WHAT IS EXPECTED: The material must be copied out exactly, line for line.

=== Section Start ===

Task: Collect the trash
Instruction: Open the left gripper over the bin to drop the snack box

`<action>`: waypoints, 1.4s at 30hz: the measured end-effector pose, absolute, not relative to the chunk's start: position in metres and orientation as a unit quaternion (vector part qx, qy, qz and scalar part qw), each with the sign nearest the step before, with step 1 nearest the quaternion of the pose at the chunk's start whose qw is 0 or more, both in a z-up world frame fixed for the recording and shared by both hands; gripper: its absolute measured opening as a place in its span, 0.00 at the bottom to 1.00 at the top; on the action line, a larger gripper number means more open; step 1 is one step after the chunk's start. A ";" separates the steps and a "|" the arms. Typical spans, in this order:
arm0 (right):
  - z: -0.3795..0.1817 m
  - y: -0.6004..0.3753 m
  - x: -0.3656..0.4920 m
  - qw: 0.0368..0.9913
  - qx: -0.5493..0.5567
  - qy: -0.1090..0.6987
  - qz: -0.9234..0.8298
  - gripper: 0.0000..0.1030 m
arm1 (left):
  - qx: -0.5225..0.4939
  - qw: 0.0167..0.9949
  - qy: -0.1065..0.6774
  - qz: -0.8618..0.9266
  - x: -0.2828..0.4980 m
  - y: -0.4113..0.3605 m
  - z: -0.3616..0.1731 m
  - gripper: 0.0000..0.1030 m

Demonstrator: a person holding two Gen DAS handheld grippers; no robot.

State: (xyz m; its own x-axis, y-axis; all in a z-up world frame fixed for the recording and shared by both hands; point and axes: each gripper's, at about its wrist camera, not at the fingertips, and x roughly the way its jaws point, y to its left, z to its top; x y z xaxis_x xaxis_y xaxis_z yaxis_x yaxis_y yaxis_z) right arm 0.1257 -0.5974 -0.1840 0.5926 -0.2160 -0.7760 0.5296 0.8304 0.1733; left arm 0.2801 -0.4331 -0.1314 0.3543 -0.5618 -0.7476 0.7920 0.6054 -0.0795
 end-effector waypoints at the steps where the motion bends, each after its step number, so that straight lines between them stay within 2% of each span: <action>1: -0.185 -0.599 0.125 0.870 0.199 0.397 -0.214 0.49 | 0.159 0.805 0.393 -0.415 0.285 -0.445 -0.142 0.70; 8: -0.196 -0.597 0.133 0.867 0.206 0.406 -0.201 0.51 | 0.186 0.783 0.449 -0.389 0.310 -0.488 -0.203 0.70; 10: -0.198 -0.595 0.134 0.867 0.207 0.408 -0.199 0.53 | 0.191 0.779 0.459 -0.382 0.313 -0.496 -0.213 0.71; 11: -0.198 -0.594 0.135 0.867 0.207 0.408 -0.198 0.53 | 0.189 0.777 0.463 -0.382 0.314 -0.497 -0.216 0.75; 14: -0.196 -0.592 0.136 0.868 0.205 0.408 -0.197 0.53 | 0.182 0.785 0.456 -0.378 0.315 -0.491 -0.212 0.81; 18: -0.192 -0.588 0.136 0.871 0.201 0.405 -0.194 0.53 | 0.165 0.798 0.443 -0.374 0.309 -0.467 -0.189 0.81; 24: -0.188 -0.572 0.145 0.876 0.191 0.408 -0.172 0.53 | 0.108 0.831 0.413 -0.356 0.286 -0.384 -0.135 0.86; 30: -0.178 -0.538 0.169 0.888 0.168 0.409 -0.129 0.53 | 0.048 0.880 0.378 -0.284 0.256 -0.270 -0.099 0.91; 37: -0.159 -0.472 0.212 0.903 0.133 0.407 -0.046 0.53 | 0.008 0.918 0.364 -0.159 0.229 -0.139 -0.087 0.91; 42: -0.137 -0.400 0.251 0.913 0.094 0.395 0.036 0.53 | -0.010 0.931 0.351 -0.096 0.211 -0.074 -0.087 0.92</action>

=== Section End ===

THE COMPLETED TASK:
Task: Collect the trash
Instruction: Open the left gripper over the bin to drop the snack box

`<action>`: waypoints, 1.4s at 30hz: the measured end-effector pose, absolute, not relative to the chunk's start: position in metres and orientation as a unit quaternion (vector part qx, qy, qz and scalar part qw), each with the sign nearest the step before, with step 1 nearest the quaternion of the pose at the chunk's start whose qw is 0 or more, both in a z-up world frame fixed for the recording and shared by both hands; gripper: its absolute measured opening as a place in its span, 0.00 at the bottom to 1.00 at the top; on the action line, a larger gripper number means more open; step 1 is one step after the chunk's start. A ";" separates the steps and a "|" the arms. Typical spans, in this order:
arm0 (right):
  - z: -0.3795..0.1817 m
  - y: -0.6004..0.3753 m
  - x: -0.3656..0.4920 m
  - qw: 0.0368..0.9913
  - qx: -0.5493..0.5567
  - qy: -0.1090..0.6987
  - qz: -0.9234..0.8298
  - gripper: 0.0000..0.1030 m
arm1 (left):
  - qx: -0.5225..0.4939
  - qw: 0.0167..0.9949
  - qy: -0.1065..0.6774
  - qz: -0.8618..0.9266
  - x: -0.2828..0.4980 m
  - y: -0.4113..0.3605 m
  - z: -0.3616..0.1731 m
  - gripper: 0.0000..0.1030 m

Demonstrator: a person holding two Gen DAS handheld grippers; no robot.

State: (xyz m; its own x-axis, y-axis; all in a z-up world frame fixed for the recording and shared by both hands; point and axes: each gripper's, at about its wrist camera, not at the fingertips, and x roughly the way its jaws point, y to its left, z to its top; x y z xaxis_x xaxis_y xaxis_z yaxis_x yaxis_y yaxis_z) right arm 0.1257 -0.5974 -0.1840 0.5926 -0.2160 -0.7760 0.5296 0.8304 0.1733; left arm 0.2801 -0.4331 -0.1314 0.3543 -0.5618 -0.7476 0.7920 0.6054 -0.0795
 end-effector waypoints at the steps where the motion bends, each after its step number, so that straight lines between them stay within 2% of each span: <action>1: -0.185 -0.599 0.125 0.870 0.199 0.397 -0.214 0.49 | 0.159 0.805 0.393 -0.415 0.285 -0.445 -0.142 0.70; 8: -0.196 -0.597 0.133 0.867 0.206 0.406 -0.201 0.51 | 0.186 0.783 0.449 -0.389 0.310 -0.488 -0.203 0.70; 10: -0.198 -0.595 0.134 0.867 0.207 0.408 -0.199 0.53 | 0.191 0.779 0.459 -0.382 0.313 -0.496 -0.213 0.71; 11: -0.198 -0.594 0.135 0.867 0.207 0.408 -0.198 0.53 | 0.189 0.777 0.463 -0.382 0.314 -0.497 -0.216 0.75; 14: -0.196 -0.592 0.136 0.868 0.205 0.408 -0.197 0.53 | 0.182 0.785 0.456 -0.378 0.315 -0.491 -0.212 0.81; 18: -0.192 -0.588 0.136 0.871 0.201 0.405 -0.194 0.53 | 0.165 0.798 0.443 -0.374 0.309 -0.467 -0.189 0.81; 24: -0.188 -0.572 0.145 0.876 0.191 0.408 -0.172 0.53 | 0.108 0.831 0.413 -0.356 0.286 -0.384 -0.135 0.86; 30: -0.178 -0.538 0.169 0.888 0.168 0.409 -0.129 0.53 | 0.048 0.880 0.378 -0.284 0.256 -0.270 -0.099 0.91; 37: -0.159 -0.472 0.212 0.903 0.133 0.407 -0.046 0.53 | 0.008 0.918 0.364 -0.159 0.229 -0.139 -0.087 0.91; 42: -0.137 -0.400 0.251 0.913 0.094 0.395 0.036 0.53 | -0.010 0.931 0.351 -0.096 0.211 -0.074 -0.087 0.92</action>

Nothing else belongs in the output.